Everything in the listing below from the line containing "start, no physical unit" through the line containing "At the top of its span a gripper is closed" must be repeated exactly; the remaining lines are not wanted.
• • • • • • •
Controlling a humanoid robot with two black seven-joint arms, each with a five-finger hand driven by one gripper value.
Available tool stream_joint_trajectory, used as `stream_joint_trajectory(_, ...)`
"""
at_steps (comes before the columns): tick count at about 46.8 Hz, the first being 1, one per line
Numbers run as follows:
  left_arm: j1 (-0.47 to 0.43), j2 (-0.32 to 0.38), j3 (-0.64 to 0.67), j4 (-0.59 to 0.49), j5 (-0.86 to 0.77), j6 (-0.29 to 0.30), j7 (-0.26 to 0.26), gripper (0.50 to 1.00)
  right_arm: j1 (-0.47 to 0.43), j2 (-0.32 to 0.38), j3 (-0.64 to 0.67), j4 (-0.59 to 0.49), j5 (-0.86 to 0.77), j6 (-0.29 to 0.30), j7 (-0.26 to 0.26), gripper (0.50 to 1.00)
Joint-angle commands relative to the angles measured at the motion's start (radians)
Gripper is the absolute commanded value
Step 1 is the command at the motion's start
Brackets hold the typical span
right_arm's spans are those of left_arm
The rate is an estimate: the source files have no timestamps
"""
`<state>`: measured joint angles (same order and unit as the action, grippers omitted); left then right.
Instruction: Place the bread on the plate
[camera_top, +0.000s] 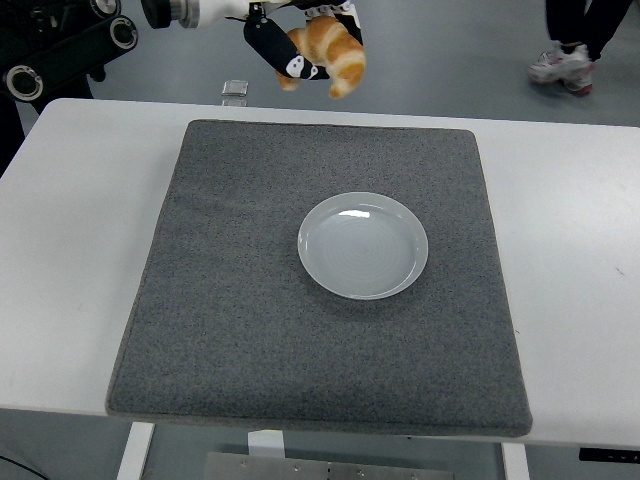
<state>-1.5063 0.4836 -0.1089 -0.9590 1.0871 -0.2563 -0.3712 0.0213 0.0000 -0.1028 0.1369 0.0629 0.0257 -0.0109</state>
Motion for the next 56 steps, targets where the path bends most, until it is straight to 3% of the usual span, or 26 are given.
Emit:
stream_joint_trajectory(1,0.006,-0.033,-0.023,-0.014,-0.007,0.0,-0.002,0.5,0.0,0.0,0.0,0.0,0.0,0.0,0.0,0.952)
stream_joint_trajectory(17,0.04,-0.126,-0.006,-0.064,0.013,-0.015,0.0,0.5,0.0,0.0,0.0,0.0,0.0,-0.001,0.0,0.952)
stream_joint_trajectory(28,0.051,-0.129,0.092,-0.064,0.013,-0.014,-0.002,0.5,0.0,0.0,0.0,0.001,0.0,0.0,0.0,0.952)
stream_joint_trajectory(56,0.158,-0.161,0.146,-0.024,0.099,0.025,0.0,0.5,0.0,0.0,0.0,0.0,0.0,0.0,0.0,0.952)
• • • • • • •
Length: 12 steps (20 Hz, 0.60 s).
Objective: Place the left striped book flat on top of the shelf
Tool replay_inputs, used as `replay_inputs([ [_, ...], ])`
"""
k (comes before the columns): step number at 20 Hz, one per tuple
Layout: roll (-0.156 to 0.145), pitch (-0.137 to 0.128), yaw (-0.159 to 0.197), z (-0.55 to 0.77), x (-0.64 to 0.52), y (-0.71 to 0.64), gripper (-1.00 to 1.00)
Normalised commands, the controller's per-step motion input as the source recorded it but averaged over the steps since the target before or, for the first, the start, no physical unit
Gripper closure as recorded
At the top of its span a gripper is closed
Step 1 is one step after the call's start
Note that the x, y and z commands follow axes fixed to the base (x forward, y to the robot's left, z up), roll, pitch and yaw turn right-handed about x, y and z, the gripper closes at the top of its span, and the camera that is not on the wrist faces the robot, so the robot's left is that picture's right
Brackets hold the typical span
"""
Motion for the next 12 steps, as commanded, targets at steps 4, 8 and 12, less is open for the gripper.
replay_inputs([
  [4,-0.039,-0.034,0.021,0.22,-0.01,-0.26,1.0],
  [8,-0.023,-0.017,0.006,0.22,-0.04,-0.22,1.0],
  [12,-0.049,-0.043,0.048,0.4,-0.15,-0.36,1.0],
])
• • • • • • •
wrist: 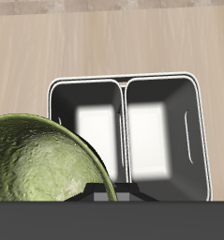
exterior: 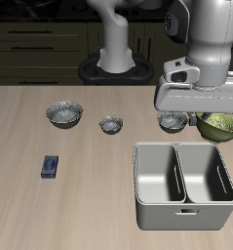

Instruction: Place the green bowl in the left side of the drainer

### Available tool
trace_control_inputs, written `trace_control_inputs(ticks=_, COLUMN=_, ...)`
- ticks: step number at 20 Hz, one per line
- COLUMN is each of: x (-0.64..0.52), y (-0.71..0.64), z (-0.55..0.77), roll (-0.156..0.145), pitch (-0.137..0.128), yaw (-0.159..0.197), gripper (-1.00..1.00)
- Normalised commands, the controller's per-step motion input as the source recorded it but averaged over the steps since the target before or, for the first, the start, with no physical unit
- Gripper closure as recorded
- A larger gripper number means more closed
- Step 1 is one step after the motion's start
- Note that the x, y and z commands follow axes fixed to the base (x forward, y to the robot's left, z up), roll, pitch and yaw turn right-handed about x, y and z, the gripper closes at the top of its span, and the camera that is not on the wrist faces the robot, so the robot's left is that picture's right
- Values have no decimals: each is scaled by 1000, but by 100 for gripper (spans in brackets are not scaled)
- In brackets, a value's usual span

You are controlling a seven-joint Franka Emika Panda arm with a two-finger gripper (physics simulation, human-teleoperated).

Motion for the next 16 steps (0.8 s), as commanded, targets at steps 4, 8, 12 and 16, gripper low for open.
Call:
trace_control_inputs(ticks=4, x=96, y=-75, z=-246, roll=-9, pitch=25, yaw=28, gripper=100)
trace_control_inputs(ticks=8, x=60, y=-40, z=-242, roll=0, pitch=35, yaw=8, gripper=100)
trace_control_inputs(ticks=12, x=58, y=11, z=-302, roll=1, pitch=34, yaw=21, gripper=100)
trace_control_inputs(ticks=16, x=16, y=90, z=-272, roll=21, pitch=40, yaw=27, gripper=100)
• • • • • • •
* **TASK ANSWER**
Normalised commands, the controller's per-step motion input as the source recorded it but averaged over the steps since the target before or, for the first, the start, no physical unit
Gripper closure as recorded
At the top of its span a gripper is closed

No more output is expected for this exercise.